Even though just about everyone in German society at that time was implicit in the crime, not everyone participated to the same degree or had the same level of exposure to the suffering. There were people who rounded Jews up and hoarded them on trains, there were people who shaved their heads and took away everything they had, there were people who did the sorting of their belongings. They all knew the fate they were sending the Jews to, and yet they did not have to be exposed to the suffering up close. There were the people who sorted the Jews left and right - who would be sent directly to the gas chambers and who would be sentenced to a more slow death from exhaustion, starvation and brutality. There were the people who dropped poisoned gas into the gas chambers and heard the screams of the victims (or tried not to, as they typically turned on loud music or engines to drown the sounds). So there we see a tiny trace of humanity, as little as the Nazis cared about the Jews, they were not entirely immune to the horrors going on around them, and tried to dissociate themselves from the situation as much as possible, so they wouldn't have to deal with it as directly.
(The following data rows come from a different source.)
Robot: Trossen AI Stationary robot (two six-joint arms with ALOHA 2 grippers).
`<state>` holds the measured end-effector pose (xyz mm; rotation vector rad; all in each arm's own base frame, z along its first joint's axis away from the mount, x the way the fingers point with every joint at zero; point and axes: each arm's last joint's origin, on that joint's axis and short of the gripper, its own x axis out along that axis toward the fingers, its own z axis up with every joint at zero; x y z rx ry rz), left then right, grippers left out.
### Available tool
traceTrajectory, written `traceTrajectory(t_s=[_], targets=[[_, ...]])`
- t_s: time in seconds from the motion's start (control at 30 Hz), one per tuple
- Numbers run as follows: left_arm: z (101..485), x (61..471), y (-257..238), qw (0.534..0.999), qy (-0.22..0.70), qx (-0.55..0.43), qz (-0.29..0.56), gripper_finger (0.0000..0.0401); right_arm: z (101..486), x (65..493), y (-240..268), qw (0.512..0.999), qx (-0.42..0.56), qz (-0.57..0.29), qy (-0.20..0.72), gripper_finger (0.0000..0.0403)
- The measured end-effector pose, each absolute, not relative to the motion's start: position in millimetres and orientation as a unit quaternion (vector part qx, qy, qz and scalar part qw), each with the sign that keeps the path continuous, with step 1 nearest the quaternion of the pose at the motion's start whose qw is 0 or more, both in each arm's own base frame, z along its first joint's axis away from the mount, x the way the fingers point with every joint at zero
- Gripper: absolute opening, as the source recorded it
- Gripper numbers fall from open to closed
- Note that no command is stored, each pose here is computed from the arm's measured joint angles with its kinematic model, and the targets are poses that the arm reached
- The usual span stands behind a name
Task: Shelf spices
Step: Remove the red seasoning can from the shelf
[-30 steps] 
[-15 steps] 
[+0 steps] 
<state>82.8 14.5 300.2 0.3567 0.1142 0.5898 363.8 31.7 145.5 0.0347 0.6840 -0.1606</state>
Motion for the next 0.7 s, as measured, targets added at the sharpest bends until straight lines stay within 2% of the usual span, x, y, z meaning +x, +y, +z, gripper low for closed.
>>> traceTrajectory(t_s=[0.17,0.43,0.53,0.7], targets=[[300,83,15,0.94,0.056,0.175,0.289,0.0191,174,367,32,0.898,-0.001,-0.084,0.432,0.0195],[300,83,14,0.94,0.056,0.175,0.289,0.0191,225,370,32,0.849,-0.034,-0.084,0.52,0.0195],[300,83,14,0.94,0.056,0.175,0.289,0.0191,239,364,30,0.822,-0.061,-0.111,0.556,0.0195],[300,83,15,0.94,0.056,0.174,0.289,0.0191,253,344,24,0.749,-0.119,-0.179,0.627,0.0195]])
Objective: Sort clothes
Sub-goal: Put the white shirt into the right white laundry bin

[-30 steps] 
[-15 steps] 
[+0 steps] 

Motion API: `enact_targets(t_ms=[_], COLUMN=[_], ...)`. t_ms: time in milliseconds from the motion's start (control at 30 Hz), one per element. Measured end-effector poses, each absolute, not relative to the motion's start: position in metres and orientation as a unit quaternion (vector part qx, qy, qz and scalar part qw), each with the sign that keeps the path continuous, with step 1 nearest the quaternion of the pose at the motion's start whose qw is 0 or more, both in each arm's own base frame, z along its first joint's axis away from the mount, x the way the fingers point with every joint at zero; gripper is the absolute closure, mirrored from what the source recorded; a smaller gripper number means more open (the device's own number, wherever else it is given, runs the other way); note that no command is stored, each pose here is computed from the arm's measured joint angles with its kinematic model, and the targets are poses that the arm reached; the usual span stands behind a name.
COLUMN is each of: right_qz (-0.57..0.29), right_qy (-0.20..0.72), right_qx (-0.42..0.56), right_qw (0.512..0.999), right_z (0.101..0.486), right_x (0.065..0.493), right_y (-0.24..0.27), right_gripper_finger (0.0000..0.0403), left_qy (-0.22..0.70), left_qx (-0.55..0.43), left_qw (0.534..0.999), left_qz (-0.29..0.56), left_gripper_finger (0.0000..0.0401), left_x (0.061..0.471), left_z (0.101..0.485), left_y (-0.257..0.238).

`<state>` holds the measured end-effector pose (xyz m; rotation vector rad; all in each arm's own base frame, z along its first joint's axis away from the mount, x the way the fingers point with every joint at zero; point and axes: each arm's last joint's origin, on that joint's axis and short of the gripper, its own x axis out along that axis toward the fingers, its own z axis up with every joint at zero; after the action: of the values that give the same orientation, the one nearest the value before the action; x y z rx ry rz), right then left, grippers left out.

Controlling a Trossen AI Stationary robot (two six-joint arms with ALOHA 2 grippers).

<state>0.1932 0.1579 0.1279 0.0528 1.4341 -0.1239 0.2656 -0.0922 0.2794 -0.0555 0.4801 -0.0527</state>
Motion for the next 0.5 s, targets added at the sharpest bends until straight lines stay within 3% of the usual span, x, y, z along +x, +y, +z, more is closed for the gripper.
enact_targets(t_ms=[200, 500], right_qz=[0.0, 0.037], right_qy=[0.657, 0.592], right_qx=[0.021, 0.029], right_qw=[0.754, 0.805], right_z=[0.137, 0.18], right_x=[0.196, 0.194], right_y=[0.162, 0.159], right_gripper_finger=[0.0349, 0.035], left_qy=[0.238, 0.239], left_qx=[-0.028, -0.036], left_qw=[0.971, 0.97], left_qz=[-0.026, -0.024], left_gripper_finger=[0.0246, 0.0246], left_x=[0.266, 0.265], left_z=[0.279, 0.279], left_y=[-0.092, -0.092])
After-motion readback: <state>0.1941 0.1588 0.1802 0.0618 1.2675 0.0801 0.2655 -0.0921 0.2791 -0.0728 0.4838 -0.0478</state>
Or was this trace of humanity called disgust? It's hard to say, there may be a fine line there.

The cleanup of the piles of corpses was outsourced to the prisoners themselves, again, so the Germans wouldn't have to. Then comes the starvation, and the humiliation. The Nazi officers outsourced the worst of that too. The most direct and brutal atrocities, that were up close and personal were committed by the kapos, true criminals, with background in violent gangs, for whom brutality was second nature. In any other situation, they would have been in prison by themselves. In the concentration camps, those bastards were put in charge of the other prisoners. They were given batons, and were "responsible" for distribution of food. It is directly at the hands of the kapos that the most inhumane treatment took place. They did the "dirty work" of torture and humiliation that most of the SS personnel couldn't be bothered to do, there were next-to-last on the "food chain", and could be turned into victims at any time. This was the last and most brutal link in the chain of the "final solution".

The typical prisoner in Auschwitz, who didn't go directly to the gas chambers, lived between a few weeks and a few months. Something to think about.